!["White Tara Painting," Western Tibet, 16th-17th century painting on cloth, University of Michigan Museum of Anthropological Archaeology Koelz Collection of Himalayan Art, Koelz 17458 [K569]](https://art.newcity.com/wp-content/uploads/2015/03/block-buddhism-white-tara-use-552x1024.jpg)
“White Tara Painting,”
Western Tibet, sixteenth-seventeenth-century
painting on cloth, University of Michigan Museum of Anthropological Archaeology
Koelz Collection of Himalayan Art, Koelz 17458 [K569]
“If you find Buddhist art in a monastery, take it” might well have been an early twentieth-century variation on the koan made famous by Sheldon Kopp, as Western scholars scoured South Asia for artifacts. Gallery signage tells us that what Professor Giuseppe Tucci (1894-1984) called a garbage dump, local monks considered a repository of sacred relics. Shame on him, but without his acquisition, four magnificent eleventh-century folios would not now be showing at the Block Museum. And they really have the sharp perfection of world-class illumination and calligraphy.
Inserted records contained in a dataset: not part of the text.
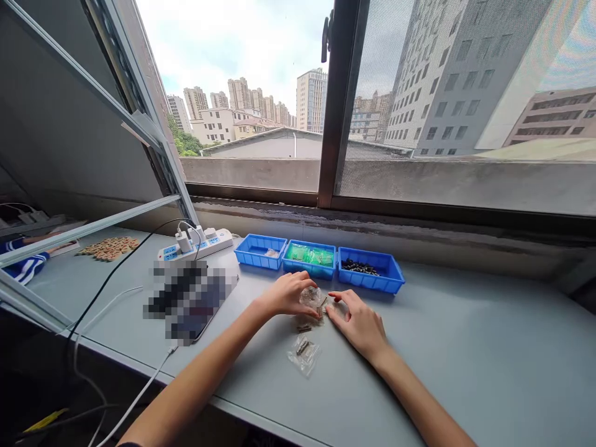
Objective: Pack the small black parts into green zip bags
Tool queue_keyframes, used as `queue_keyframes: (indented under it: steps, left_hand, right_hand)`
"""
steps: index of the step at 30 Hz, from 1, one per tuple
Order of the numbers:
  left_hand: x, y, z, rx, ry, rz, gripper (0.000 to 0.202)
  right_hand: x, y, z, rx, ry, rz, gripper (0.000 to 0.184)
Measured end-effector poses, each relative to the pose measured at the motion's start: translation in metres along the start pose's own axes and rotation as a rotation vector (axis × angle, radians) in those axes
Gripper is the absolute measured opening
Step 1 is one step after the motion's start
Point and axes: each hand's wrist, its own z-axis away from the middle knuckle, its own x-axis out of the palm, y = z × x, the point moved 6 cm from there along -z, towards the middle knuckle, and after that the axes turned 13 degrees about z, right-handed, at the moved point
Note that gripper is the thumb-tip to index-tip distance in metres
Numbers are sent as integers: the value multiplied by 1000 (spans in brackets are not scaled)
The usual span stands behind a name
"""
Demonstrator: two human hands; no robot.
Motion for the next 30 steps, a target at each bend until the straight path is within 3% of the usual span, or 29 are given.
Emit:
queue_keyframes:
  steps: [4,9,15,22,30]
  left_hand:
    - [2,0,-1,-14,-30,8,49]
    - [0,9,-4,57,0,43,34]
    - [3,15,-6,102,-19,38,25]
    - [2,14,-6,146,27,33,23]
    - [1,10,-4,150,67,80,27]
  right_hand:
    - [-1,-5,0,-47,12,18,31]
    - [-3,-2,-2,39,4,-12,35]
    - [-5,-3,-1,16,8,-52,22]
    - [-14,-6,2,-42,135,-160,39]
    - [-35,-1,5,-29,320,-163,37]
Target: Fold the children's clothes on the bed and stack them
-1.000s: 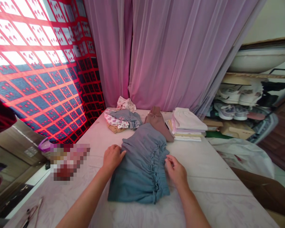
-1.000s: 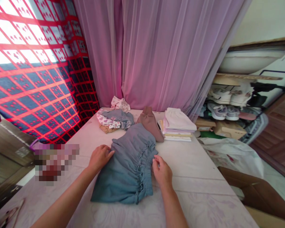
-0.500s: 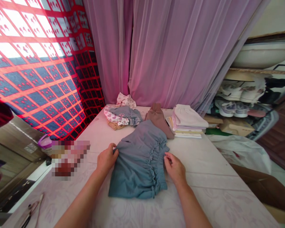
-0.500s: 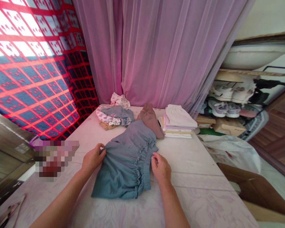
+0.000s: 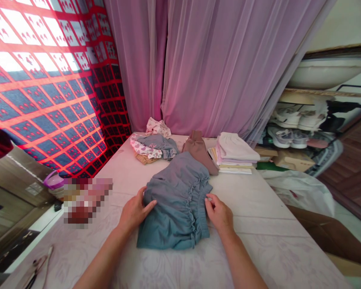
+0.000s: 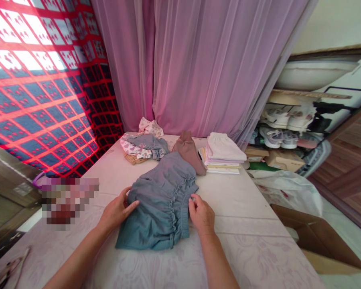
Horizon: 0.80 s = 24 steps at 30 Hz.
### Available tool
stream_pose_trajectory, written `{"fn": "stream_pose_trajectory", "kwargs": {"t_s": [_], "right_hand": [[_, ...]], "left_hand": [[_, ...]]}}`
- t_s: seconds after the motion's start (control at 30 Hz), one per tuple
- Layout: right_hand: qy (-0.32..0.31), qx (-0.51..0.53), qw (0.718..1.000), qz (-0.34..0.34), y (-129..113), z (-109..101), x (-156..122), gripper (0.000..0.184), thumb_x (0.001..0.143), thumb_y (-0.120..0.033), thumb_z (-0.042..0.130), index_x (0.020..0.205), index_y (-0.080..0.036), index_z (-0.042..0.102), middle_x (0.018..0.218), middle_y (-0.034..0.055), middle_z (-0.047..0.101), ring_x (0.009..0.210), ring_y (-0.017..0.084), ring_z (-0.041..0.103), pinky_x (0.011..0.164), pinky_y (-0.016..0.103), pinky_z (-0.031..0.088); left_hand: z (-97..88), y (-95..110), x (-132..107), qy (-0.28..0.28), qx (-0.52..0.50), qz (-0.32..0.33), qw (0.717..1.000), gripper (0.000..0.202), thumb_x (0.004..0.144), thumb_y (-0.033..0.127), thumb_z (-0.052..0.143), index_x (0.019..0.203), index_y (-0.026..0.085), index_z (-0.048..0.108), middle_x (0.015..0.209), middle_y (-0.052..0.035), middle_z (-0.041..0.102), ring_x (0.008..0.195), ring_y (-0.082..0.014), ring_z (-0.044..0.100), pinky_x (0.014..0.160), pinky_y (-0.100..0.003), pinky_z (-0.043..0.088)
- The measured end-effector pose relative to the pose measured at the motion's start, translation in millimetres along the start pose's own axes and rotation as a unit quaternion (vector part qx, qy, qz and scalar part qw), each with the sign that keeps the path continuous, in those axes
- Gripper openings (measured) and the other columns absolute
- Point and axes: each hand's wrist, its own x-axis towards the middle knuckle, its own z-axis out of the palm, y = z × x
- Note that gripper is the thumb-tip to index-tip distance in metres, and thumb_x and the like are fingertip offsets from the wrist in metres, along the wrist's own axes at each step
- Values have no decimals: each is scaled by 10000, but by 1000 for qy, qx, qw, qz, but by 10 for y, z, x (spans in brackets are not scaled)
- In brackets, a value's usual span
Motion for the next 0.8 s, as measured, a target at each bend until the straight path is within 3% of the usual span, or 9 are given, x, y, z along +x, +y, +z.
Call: {"fn": "stream_pose_trajectory", "kwargs": {"t_s": [0.2,0.3,0.4,0.57,0.63,0.7,0.8], "right_hand": [[-19,51,998,-34,-140,-18,-136,392,852,-438,436,1108,-237,653,729,13,705,666,184,648,615,270,447],[-31,87,995,-42,-196,-41,-203,437,848,-472,441,1153,-224,633,704,5,677,621,166,626,592,254,441],[-66,99,992,-41,-240,-100,-260,494,851,-489,433,1210,-197,607,594,-21,597,536,154,568,543,251,403],[-139,122,981,-51,-260,-178,-321,562,797,-435,517,1314,-216,529,539,-70,450,512,138,489,513,235,347],[-149,154,976,-43,-230,-157,-326,541,802,-416,512,1303,-215,530,540,-79,401,511,130,462,514,231,339],[-128,195,972,-20,-180,-111,-320,513,825,-425,485,1280,-193,537,549,-80,371,510,127,434,514,234,335],[-89,250,964,27,-97,-51,-298,541,844,-456,474,1294,-157,502,564,-78,354,512,127,394,510,243,331]], "left_hand": [[81,48,-124,-14,20,53,998,681,821,443,560,1428,220,347,937,-82,679,916,-251,629,798,-319,427],[140,30,-127,-9,-9,47,999,606,840,379,533,1412,250,383,859,-44,676,843,-224,629,752,-296,433],[196,-49,-122,16,-50,46,998,556,857,400,500,1389,260,420,739,2,628,755,-196,615,685,-268,434],[231,-150,-143,50,-106,40,992,491,885,443,417,1337,261,485,708,24,616,693,-173,614,636,-254,454],[230,-154,-154,58,-127,34,990,477,901,434,384,1339,272,476,792,15,670,759,-179,643,681,-264,483],[233,-152,-159,63,-148,35,986,453,909,400,371,1338,292,468,995,2,706,921,-189,657,791,-284,499],[246,-161,-157,62,-163,35,984,439,919,357,354,1341,303,464,1177,-1,676,1072,-199,625,912,-321,478]]}}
Then there was Walter Koelz (1895-1989), a zoologist at the University of Michigan who collected whatever caught his eye. At the Likir monastery, he proudly bargained down the price on two seventeenth-century painted fabrics. Without them, the third, left behind, could no longer perform a ritual function. They don’t kick you in the gut like the dharma-defender hanging nearby, but Koelz’s Buddhist divinities have plenty of grace and power one would not experience without his questionable efforts. Such appropriation by Western collectors is one thing that may happen to sacred art, centuries after it was made. Alternatively, these works could be collected by devotees, where they might influence the art and religious practice of other lands. Those are some of the rather predictable kinds of stories this exhibition tells about the legacies of Buddhist art from Kashmir.

“A Pair of Female Attendants,” Kashmir, Eighth Century,
ivory, from the collection of the Cleveland Museum of Art
But never predictable are the occasional eruptions of high visual quality. Several other paintings also manifest the power, sometimes frightening, of the divinities they represent. Most of the brass figurines are gift-shop ordinary, offering not much more than what the iconography requires. But the three ivory carvings, borrowed from the Cleveland Museum of Art, are amazing articulations of planes within a very small space, even in the lowered lights required to properly conserve this exhibition of works. Art lovers will also not be disappointed by two fabulous Kashmiri shawls hanging in an accompanying exhibition of more Koelz expedition artifacts. That zoologist really did have a good eye. (Chris Miller)
Through April 19 at the Block Museum of Art, 40 Arts Circle Drive, Evanston.